What needs to be done: Each line of the data below that contains "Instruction" must be copied.

---- Raw data

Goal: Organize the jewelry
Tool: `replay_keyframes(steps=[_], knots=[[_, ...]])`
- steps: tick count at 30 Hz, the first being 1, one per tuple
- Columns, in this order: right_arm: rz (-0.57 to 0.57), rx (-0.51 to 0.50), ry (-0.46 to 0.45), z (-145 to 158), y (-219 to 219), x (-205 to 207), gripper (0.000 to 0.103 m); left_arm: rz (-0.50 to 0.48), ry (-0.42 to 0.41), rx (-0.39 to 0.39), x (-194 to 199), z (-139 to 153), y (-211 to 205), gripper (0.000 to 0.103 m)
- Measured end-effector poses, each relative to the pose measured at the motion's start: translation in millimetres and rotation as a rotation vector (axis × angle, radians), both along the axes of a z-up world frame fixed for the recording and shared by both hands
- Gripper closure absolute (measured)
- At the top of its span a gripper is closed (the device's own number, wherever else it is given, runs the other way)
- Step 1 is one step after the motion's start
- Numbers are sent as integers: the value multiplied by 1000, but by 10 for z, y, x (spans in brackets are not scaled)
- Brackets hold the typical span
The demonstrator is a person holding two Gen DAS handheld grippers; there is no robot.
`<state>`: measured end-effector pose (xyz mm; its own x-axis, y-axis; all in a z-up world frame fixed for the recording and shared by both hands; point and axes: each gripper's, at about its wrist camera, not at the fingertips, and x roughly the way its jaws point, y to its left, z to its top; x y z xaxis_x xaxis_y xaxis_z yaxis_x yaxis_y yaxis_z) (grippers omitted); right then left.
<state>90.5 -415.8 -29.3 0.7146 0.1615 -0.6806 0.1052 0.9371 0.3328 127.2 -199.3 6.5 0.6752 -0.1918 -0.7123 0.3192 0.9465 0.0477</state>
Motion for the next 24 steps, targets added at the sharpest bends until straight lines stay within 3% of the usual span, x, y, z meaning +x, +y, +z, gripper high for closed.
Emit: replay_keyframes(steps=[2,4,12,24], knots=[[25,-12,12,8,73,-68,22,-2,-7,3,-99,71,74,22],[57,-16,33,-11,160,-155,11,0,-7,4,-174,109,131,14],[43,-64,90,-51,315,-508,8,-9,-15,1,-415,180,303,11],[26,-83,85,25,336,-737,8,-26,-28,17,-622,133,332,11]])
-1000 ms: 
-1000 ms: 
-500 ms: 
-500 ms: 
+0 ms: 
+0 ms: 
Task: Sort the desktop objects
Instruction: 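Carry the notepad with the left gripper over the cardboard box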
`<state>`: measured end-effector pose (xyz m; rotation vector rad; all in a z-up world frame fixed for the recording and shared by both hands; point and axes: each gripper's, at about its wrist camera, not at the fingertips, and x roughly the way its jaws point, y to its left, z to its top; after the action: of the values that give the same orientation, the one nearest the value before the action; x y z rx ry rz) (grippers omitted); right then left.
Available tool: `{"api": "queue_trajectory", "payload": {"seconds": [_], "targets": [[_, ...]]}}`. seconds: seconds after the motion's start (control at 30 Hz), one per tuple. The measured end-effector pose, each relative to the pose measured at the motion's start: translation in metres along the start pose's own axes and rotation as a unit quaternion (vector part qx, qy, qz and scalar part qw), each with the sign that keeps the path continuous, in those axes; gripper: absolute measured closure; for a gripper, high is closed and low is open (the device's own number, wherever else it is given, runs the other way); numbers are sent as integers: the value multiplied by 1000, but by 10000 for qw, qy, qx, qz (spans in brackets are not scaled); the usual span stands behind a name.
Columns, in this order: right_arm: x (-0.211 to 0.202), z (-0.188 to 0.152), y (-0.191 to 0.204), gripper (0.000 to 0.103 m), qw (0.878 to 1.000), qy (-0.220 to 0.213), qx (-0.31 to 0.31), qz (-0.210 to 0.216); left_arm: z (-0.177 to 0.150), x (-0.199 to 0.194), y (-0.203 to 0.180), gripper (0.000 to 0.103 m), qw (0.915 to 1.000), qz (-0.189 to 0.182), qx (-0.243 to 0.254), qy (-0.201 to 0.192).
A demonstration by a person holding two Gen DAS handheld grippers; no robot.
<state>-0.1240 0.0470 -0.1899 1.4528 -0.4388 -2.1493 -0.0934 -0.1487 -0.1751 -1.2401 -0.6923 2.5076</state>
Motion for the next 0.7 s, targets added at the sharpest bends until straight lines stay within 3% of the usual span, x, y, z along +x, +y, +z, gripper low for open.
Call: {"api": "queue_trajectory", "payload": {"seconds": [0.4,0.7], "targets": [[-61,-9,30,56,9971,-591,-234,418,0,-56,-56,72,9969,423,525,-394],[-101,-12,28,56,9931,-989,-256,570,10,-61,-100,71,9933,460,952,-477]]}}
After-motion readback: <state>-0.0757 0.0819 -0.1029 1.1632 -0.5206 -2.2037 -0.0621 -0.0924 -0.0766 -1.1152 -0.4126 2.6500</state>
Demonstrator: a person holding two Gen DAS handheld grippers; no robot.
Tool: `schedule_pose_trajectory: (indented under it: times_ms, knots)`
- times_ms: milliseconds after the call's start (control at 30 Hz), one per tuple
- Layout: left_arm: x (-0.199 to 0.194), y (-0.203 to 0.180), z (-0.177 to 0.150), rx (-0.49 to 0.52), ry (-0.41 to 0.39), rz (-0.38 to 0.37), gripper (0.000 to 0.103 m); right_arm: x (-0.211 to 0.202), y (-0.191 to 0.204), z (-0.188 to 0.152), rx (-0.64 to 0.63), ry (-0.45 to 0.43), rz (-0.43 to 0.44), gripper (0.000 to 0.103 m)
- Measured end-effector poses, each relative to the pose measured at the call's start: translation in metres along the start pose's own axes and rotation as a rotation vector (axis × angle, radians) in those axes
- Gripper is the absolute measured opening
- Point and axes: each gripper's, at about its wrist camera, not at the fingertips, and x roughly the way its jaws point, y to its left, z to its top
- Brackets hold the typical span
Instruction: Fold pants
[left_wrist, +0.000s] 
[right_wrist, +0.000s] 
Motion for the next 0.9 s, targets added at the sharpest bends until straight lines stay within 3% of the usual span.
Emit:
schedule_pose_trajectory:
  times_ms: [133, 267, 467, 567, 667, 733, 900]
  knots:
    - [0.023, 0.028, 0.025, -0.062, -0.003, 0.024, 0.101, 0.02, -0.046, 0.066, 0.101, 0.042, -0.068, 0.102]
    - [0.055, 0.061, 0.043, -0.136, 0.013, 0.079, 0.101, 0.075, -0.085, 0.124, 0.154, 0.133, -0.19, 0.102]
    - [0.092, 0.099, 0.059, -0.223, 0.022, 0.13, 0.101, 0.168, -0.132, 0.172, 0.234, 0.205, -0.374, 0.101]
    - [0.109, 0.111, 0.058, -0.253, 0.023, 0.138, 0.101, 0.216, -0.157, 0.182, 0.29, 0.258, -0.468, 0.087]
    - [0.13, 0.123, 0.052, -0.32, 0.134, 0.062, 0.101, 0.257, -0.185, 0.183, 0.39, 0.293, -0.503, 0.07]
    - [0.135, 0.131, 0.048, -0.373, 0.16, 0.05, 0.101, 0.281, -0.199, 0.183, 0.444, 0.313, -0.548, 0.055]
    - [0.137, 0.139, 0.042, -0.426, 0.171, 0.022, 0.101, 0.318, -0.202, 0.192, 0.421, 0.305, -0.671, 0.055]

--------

Answer for this exercise:
Instruction: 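Carry the notepad with the left gripper over the cardboard box
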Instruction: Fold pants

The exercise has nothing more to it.